Adrien Brody talks about "The Pianist"

Adrien Brody came Center Stage with Mark Gordon to talk about his work on the film "The Pianist." The interview took place just weeks before Brody would become the youngest actor ever to win the Best Actor Academy Award for 2002.

In "The Pianist", a brilliant pianist, a Polish Jew, witnesses the restrictions Nazis place on Jews in the Polish capital, from restricted access to the building of the Warsaw ghetto. As his family is rounded up to be shipped off to the Nazi labor camps, he escapes deportation and eludes capture by living in the ruins of Warsaw.

The son of Hungarian-born photographer Sylvia Plachy and retired history professor Elliot Brody, Adrien Brody grew up an only child in the Woodhaven section of Queens, New York, where he accompanied his mother on assignments for the Village Voice. He credits her with making him feel comfortable in front of the camera. He attended the American Academy of Dramatic Arts and LaGuardia High School for the Performing Arts in New York.

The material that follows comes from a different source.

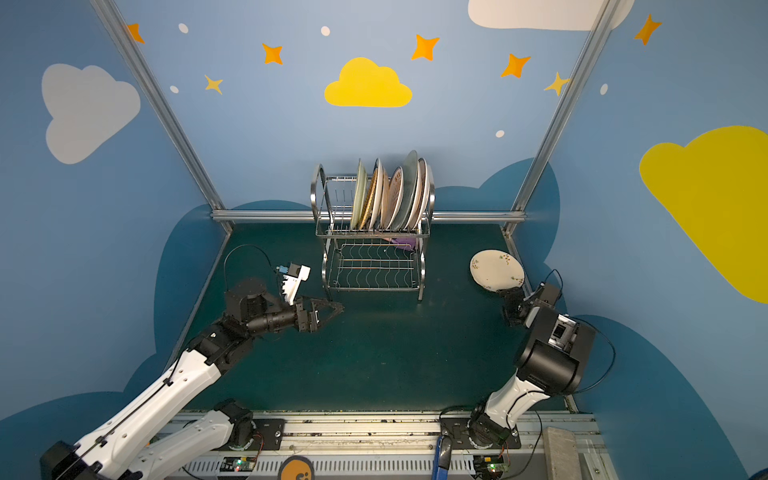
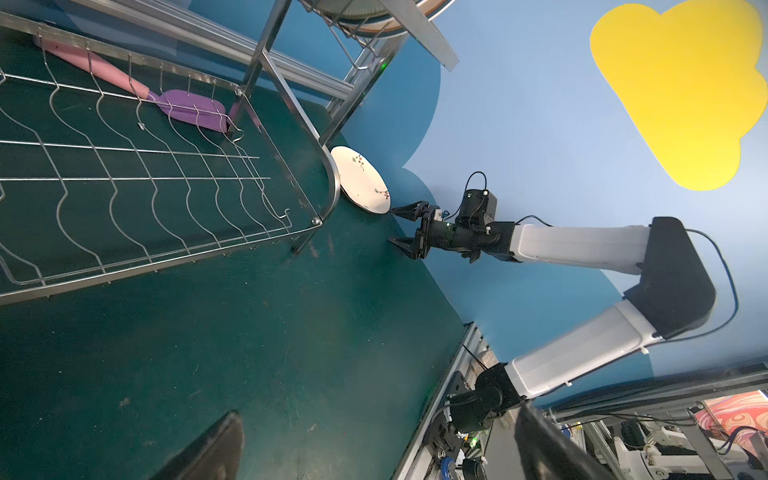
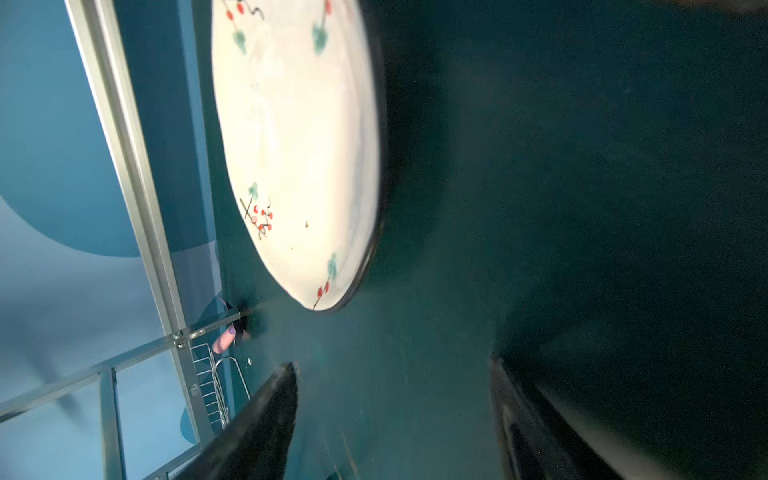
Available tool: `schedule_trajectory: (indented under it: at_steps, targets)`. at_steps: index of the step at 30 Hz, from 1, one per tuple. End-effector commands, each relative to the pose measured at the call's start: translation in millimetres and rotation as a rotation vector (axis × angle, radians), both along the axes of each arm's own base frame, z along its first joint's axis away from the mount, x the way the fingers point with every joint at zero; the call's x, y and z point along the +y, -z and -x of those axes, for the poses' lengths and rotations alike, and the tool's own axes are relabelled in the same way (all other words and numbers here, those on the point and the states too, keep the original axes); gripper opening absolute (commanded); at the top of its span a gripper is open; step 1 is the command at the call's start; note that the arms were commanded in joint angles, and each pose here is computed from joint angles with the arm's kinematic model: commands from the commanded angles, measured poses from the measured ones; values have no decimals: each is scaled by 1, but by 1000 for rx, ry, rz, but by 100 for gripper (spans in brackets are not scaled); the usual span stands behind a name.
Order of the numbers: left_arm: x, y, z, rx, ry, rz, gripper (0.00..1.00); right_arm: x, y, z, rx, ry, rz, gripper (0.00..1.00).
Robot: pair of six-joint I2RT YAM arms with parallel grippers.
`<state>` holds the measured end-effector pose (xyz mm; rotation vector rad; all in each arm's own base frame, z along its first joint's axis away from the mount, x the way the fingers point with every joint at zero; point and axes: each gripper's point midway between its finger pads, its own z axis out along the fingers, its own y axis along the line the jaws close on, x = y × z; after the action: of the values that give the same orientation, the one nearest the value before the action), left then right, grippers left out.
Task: Load the plates into the dish rack
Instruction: 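Reach the right gripper to the white berry-pattern plate's edge and pinch it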
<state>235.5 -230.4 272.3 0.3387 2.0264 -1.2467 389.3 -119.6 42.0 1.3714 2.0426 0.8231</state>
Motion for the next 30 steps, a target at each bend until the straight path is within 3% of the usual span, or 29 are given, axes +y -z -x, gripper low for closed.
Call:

Despite a strong performance in The Thin Red Line (1998), time constraints forced the director to edit out much of Adrien's part. In spite of his later work with Spike Lee and Barry Levinson, he never became the star many expected he would become until Roman Polanski called on him to play a celebrated Jewish pianist in Nazi-occupied Warsaw. He pulled off a brilliant performance in The Pianist (2002), drawing on the heritage and rare dialect of his Polish grandmother, as well as his father, who lost family members during the Holocaust, and his mother, who fled Communist Hungary as a child during the 1956 uprising against the Soviet Union.